LoRA and QLoRA — Efficient LLM Fine-tuning

Sanjeev SharmaSanjeev Sharma
5 min read

Advertisement

Introduction

LoRA (Low-Rank Adaptation) and QLoRA (Quantized LoRA) enable fine-tuning of large models on modest hardware. This guide explains the techniques and shows practical implementations.

Understanding LoRA

LoRA reduces the number of trainable parameters by decomposing weight updates into two low-rank matrices.
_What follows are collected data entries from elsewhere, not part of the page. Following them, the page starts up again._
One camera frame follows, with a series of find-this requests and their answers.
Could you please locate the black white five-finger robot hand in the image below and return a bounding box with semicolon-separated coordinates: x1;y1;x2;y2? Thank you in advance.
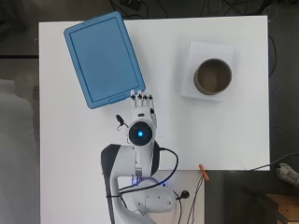
129;89;157;126

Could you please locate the blue plastic lid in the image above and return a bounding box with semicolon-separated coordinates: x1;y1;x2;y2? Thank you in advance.
63;10;147;110

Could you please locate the brown round tub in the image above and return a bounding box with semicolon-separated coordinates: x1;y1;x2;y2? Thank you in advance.
192;58;234;96

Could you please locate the orange clamp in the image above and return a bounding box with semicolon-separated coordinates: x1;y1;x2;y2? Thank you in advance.
199;163;210;181

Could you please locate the white flat box stand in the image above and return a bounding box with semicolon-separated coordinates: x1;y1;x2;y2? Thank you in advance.
180;40;236;103

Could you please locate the black round plug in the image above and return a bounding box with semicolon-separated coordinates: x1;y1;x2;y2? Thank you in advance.
178;189;191;201

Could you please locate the grey cloth cover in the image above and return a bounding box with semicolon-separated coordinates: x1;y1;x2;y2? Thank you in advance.
0;78;41;224

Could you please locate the grey crumpled cloth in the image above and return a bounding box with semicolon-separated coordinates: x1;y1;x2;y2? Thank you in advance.
276;162;299;189

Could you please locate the wooden crate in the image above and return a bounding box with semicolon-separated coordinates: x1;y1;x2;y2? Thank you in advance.
267;193;299;224

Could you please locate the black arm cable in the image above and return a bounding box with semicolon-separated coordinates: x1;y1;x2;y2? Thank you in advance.
106;147;180;199

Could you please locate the black floor cable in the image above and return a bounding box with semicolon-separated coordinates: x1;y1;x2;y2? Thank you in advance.
247;152;299;173

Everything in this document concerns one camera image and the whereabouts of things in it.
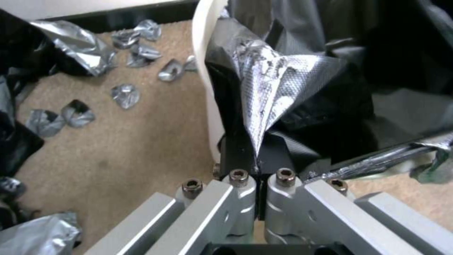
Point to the black plastic trash bag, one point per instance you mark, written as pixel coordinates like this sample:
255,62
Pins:
318,79

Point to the crumpled black plastic bag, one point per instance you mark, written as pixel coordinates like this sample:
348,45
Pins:
21,66

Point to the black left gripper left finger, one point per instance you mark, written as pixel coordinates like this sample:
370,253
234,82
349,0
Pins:
208,212

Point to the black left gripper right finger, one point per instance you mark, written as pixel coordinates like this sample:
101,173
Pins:
311,212

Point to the torn grey plastic scrap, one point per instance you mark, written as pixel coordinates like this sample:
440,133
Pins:
126,96
143,54
46,124
148,29
170,71
78,115
125,39
191,64
10,186

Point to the white plastic trash bin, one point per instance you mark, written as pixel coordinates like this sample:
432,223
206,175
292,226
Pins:
202,39

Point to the large crumpled grey plastic piece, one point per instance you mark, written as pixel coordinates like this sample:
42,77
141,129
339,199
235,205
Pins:
39,233

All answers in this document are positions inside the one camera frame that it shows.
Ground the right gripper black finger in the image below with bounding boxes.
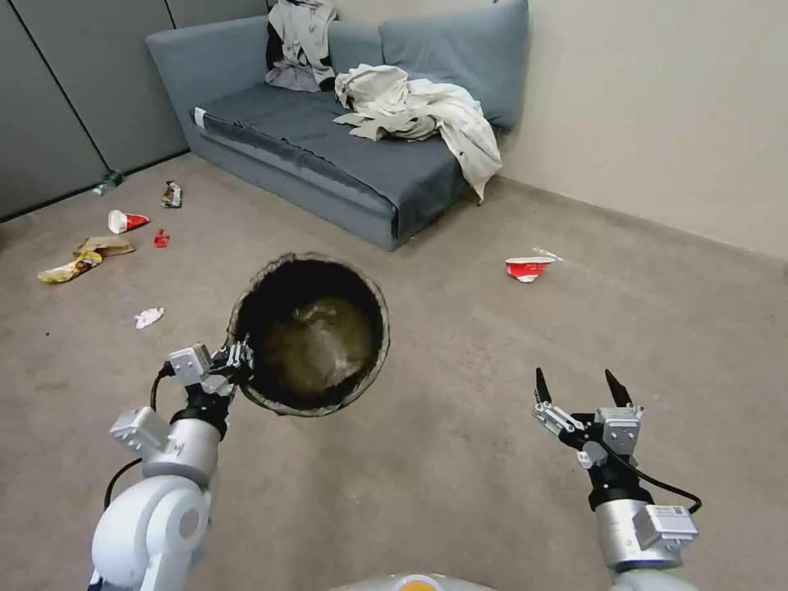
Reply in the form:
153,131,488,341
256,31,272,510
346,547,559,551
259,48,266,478
532,368,586,440
605,368,646,426

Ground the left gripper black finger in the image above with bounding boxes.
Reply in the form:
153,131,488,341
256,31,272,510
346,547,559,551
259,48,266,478
225,334,257,370
201,368,254,396

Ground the dark round trash can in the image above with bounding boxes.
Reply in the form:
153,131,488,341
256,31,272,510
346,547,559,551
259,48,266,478
228,252,392,419

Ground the crushed red paper cup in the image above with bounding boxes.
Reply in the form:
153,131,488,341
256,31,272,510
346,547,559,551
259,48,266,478
504,254,556,285

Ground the brown paper bag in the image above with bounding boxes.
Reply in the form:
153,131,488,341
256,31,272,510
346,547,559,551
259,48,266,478
73,236,136,261

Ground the red and white paper cup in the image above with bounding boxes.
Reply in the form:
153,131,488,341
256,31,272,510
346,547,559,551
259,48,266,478
108,208,151,236

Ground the yellow snack wrapper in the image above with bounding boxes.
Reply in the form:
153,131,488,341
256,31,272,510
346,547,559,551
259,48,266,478
37,250,103,285

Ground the white robot front shell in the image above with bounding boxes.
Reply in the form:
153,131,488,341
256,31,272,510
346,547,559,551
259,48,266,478
335,571,488,591

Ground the green plastic bottle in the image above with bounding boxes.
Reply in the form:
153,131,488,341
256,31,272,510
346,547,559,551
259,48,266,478
92,169,125,198

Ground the blue-grey sofa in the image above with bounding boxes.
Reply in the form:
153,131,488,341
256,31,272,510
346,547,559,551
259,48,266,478
144,0,530,252

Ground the beige crumpled garment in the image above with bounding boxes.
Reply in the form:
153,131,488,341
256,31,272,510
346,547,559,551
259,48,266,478
333,63,503,203

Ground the beige and black garment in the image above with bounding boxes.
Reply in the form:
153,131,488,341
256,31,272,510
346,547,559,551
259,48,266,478
265,0,339,93

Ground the small blue-grey sofa cushion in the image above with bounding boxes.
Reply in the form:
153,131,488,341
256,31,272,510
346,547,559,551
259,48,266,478
324,20,387,118

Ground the large blue-grey sofa cushion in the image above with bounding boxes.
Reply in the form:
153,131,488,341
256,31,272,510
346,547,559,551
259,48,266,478
378,0,530,131

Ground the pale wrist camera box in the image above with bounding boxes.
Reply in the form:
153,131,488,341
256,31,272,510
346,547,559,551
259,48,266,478
595,405,645,460
167,343,214,387

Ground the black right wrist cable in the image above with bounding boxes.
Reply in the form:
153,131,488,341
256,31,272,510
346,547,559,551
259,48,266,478
626,462,703,515

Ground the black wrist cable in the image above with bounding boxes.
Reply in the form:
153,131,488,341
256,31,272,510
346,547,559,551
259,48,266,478
151,363,187,411
626,462,703,515

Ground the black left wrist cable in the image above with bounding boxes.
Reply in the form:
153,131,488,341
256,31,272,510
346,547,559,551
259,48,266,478
151,363,187,411

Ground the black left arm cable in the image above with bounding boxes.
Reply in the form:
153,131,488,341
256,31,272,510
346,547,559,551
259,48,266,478
103,458,146,512
Instead of fine-tuning all weights (billions), you train only a small set (millions).

Core Concept

Full Fine-tuning:
W_new = W_original + ΔW (billions of parameters)

LoRA:
W_new = W_original + A × B (millions of parameters)

Where A and B are low-rank matrices (r = 8 or 16)

Memory Savings

Full Fine-tuning (7B model):
- Model weights: 7B * 4 bytes = 28 GB
- Activations and gradients: ~84 GB
- Total: ~112 GB (requires A100)

LoRA (7B model, r=8):
- Model weights: 28 GB (frozen)
- LoRA matrices: ~13 MB * num_layers (minimal)
- Activations and gradients: ~8 GB
- Total: ~36 GB (works on RTX 4090)

Installation and Setup

pip install peft torch transformers datasets bitsandbytes

Basic LoRA Setup

from peft import get_peft_model, LoraConfig, TaskType
from transformers import AutoModelForCausalLM, AutoTokenizer

# Load model
model_name = "meta-llama/Llama-2-7b-hf"
model = AutoModelForCausalLM.from_pretrained(
    model_name,
    load_in_8bit=True,
    device_map="auto"
)
tokenizer = AutoTokenizer.from_pretrained(model_name)

# Configure LoRA
peft_config = LoraConfig(
    task_type=TaskType.CAUSAL_LM,
    r=8,  # LoRA rank
    lora_alpha=32,  # Scaling factor
    lora_dropout=0.1,
    target_modules=["q_proj", "v_proj"],  # Which layers to apply LoRA
    bias="none"
)

# Apply LoRA
model = get_peft_model(model, peft_config)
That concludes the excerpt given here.